The place demonstrates rare, uncommon or endangered aspects of Queensland's cultural heritage.

Glengallan Homestead is a two-storeyed sandstone structure and as such, with the exception of Jimbour House, is a rare example of a Queensland homestead of that period which were mainly single-storeyed timber structures. Although the homestead was built as part of a larger, uncompleted design, the grand architectural concept can be appreciated and, with its picturesque siting, the building is recognised as a landmark in the surrounding rural landscape.

The place has potential to yield information that will contribute to an understanding of Queensland's history.

The site contains archaeological remains which could provide further information concerning the living conditions on the property and the development of the homestead and associated complex of buildings from the 1840s.

The place is important in demonstrating the principal characteristics of a particular class of cultural places.

The homestead and surrounding landscape provide evidence of the way of life of a large Darling Downs Station, from its establishment to eventual decline, and the building is symbolic of the power and prestige of the Darling Downs squatters in the mid to late nineteenth century.

The place is important because of its aesthetic significance.

As a ruin of a grand homestead, which has strong associations with the history and pastoral development of the Darling Downs, the building has unique aesthetic and cultural attributes and has been the subject of much community concern and recent conservation action, as reflected in its current administration by the Glengallan Homestead Trust Ltd.

The place is important in demonstrating a high degree of creative or technical achievement at a particular period.

The fabric of the building exhibits a sophisticated design approach, and the detailing of the materials reflects a fine quality of craftsmanship. Some elements of the building were technically innovative for the time, particularly the verandah louvre system and French doors with insect screens, reflecting a consideration for the Queensland climate and conditions.

The place has a strong or special association with a particular community or cultural group for social, cultural or spiritual reasons.

As a ruin of a grand homestead, which has strong associations with the history and pastoral development of the Darling Downs, the building has unique aesthetic and cultural attributes and has been the subject of much community concern and recent conservation action, as reflected in its current administration by the Glengallan Homestead Trust Ltd.

The place has a special association with the life or work of a particular person, group or organisation of importance in Queensland's history.

The district surrounding Glengallan Homestead was part of the area Allan Cunningham discovered and explored in 1827. The Glengallan Run was part of the first Darling Downs run, selected by Patrick Leslie in 1840, and was established and named by brothers Colin and John Campbell in 1841–42.

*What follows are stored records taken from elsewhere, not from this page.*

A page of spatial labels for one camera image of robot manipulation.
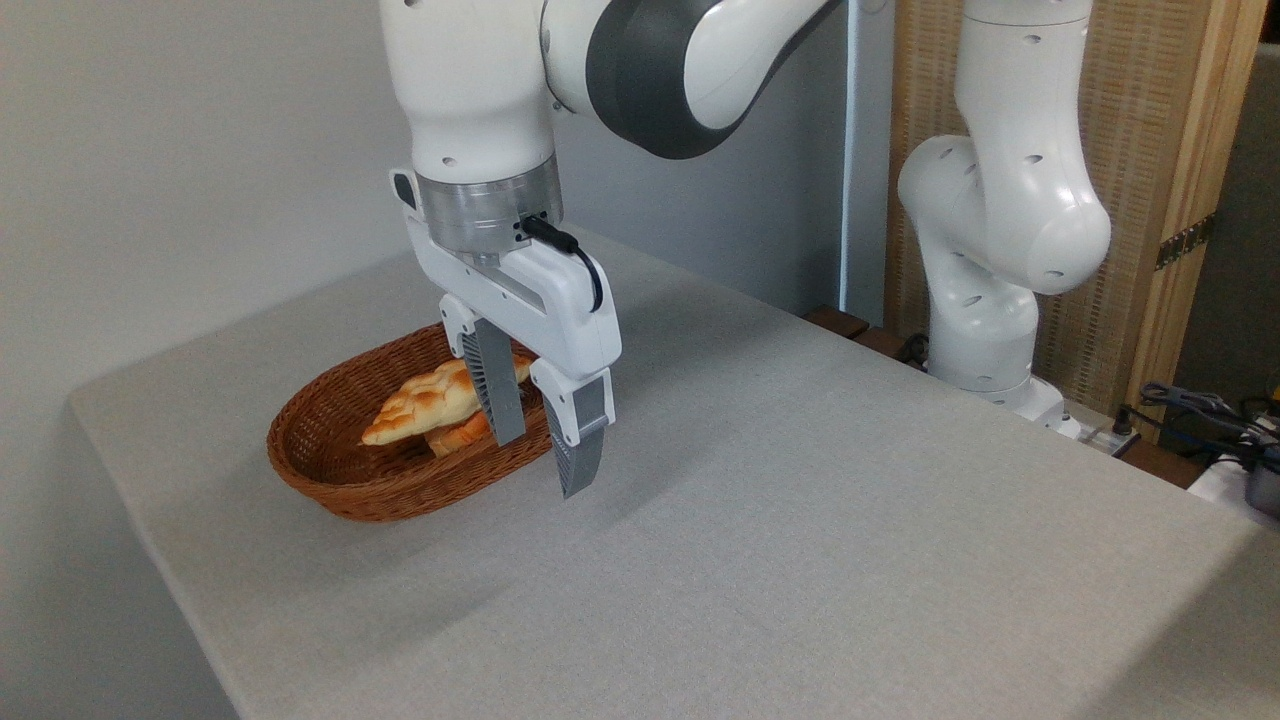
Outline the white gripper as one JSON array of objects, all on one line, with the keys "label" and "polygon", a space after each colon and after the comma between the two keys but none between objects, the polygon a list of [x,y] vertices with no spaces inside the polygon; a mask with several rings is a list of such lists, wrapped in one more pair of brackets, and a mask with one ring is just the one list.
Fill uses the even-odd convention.
[{"label": "white gripper", "polygon": [[608,369],[621,355],[605,274],[596,307],[589,269],[539,242],[502,254],[494,266],[435,243],[424,222],[404,214],[420,265],[445,295],[440,313],[451,351],[465,361],[498,445],[525,430],[511,338],[540,356],[532,383],[544,396],[559,483],[566,498],[589,487],[614,423]]}]

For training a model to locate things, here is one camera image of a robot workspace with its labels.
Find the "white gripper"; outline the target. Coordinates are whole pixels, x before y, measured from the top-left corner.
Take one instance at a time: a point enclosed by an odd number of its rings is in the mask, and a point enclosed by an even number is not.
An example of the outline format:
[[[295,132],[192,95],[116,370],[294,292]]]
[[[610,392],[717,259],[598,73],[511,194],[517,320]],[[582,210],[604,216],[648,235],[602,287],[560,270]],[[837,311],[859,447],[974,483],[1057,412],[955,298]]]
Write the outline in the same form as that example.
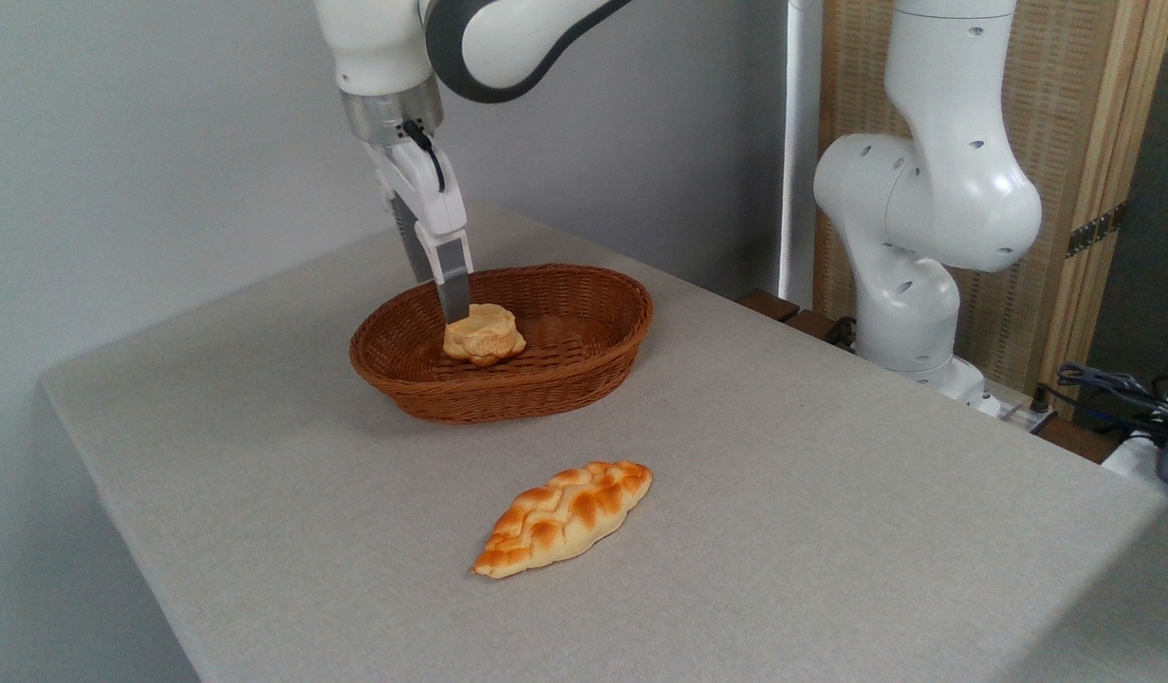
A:
[[[467,319],[474,266],[449,156],[431,135],[363,147],[376,165],[416,283],[434,280],[445,325]]]

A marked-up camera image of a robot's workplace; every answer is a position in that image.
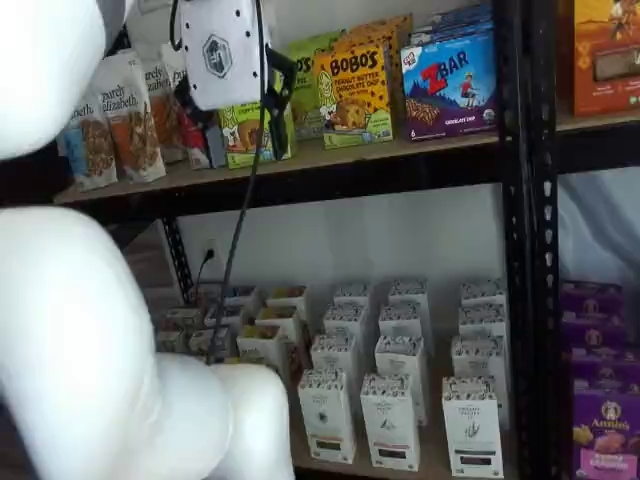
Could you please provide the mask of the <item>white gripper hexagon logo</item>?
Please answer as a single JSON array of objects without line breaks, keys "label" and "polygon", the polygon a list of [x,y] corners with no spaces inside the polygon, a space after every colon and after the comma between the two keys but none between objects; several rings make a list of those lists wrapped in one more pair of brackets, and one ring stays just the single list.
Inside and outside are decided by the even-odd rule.
[{"label": "white gripper hexagon logo", "polygon": [[288,146],[285,112],[295,88],[297,64],[265,46],[268,22],[254,1],[181,1],[180,34],[190,101],[187,149],[192,170],[226,165],[225,143],[216,110],[260,97],[260,51],[264,48],[267,72],[276,73],[279,87],[268,81],[262,105],[269,113],[269,134],[276,160]]}]

The homestead was built in 1867–68 by John Deuchar who, with partner Charles Henry Marshall, established the famous Glengallan Merino flock and Shorthorn stud. The breeding tradition established by Deuchar was further developed by William Ball Slade who maintained the pre-eminence of the Glengallan stud from 1873 until the property was sold in 1904.

Slade was also described as the archetypal Anglo-Australian patrician of Warwick, being a patron, office-bearer, benefactor and member of numerous societies, clubs, the Masonic Lodge and Anglican Church.